毎日「ゴキゲン♪」の法則

自分を成長させる読書日記。今の関心は習慣化、生産性、手帳・ノート術です。

「インテリジェンス」のセンスを磨く方法☆☆☆☆

※ [Kindle版] はこちら

家族が借りてきた本。
本来は「資産を増やすために、どう情報を得るか」という、あくまで「目的は資産形成」だ。
ただ、たとえば池上彰さんの著書のように、「一般の人が入手できる情報から、どう価値のある情報を見抜くか」という読み方もできるな、と感じたので、そういう目で読んでみた。

それでも充分面白かった。


◆目次◆
[はじめに]
1 普通の人の見立て お金持ちの見立て
2 マネー・インテリジェンスの基本
3 情報は願望からつくられる
4 ニュースは時間で変化する
5 情報の本質は出し手の意図にある
6 情報の価値を極限まで高めるコツ
[おわりに]

著者は、ライターとしてキャリアをスタート。その後、投資会社、コンサルティング会社を経て現在は個人投資家として活躍されている。億単位でお金を動かすそうなので、その世界では成功した人だろう。


この本によれば、資産を増やすには、正しい情報を「インテリジェンス」の技術で得るのがいいという。インテリジェンスと言えば、佐藤優さんや手嶋龍一さんが浮かぶ。外交の手段、もっと言えば「諜報活動」「スパイ」ではないですか。

ただ、危険でも怪しくもなく、「きちんと裏をとる」「前後関係を押さえる」などのポイントを押さえればいい、ということだ。
「きちんと読めば、新聞の記事でも充分インテリジェンス活動になる」と佐藤さんの著書で読んだが、まさしくその具体的な方法が書いてある。
※一部、下のメモにまとめてあります


大切なのは、「その記事がどんな意図で書かれたものかを見抜く」「どういうスタンスの記事か、立ち位置を頭に入れてから読む」の2点。

※以下は私がまとめたものです(引用部分を除く)
−−−−
◆マスメディアの記事は商品である
大切なのは商品として無難なこと。マスメディアの記事、特に記者が書いた記事を情報源にする場合は注意が必要。

 マスメディアは主義主張を打ち出す存在ではなく、むしろ、大衆を映す鏡と考えるべきです。
(中略)
 そして、マスメディアの情報を活用する場合には、その情報を欲しているのはどのような社会階層の人たちなのかを意識することが重要です(P177)。

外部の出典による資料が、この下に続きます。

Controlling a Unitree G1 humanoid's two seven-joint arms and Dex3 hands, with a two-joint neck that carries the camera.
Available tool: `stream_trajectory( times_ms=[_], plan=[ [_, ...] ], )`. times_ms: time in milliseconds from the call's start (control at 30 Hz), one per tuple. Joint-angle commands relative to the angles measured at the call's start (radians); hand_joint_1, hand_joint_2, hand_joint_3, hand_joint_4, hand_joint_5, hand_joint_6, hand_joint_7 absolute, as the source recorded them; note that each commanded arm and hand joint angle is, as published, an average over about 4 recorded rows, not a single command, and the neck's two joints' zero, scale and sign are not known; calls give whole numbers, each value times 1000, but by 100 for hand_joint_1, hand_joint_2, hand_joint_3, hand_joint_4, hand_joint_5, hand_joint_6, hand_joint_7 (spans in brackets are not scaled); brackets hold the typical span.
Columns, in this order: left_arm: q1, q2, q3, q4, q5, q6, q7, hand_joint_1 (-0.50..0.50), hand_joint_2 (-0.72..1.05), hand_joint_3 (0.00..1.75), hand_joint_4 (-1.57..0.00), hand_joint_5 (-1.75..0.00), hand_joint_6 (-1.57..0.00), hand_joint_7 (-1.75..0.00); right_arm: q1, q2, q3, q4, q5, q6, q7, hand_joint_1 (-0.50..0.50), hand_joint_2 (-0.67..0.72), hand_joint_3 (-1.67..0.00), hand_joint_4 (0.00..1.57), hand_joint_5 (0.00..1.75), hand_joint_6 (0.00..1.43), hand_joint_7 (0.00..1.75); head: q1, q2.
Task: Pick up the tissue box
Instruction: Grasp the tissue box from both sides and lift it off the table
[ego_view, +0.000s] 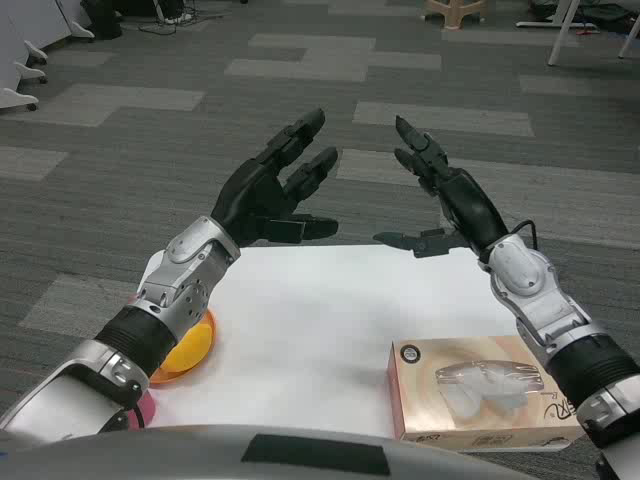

ネットのアルゴリズムも、今は「その人の読みたい記事」を選ぶようになっている。
キュレーションも、自分の考え方に似た人の選んだものを読むことになり、偏りが拡大する可能性がある。

◆誰の発言かも注意(P88-90)
・経済学者、経済学をベースにしたエコノミストなどの専門家は、現在主流になっている解釈をもとに分析を行い、論理の組み立てを実施する。学術ルールでは対象外となる考え方や分析は基本的に行わない。
※学者として説明しているのに、あまりにも明瞭に、物事を言い切るように説明している人は、学術の領域を超えて発言している可能性もあるので注意。

・ジャーナリズムは、人に対する取材で情報を入手する
最初に記者が全体としてこうなっているのではないか、と想像した上で、個別のインタビューでそれを裏付けていくケースや、全体像が見えないまま取材を続け、断片情報を組み合わせて最終的に全体像に行き着くケースがある。
・分析の基礎はストーリー。多くの話が矛盾なくつながり、話がスムーズに流れていくかどうかで、その話が正しいかどうかを検証する。
※変革が現在進行形で起こっている場合は、ジャーナリズムの手法を使って分析した方が、確実に状況を把握できる。
−−−−

ついついフラットに書かれたものとして情報に接してしまうが、誰がどんな目的で書いたもの/発言したものかをよく吟味することで、より正しい受け取り方ができるようになる。


株などの投資をしている人向けですが、「ニュースの本質が知りたい」「世界情勢が気になる」という人にもいい本だと思います。
さらっと読めるので、気になる方はどうぞ。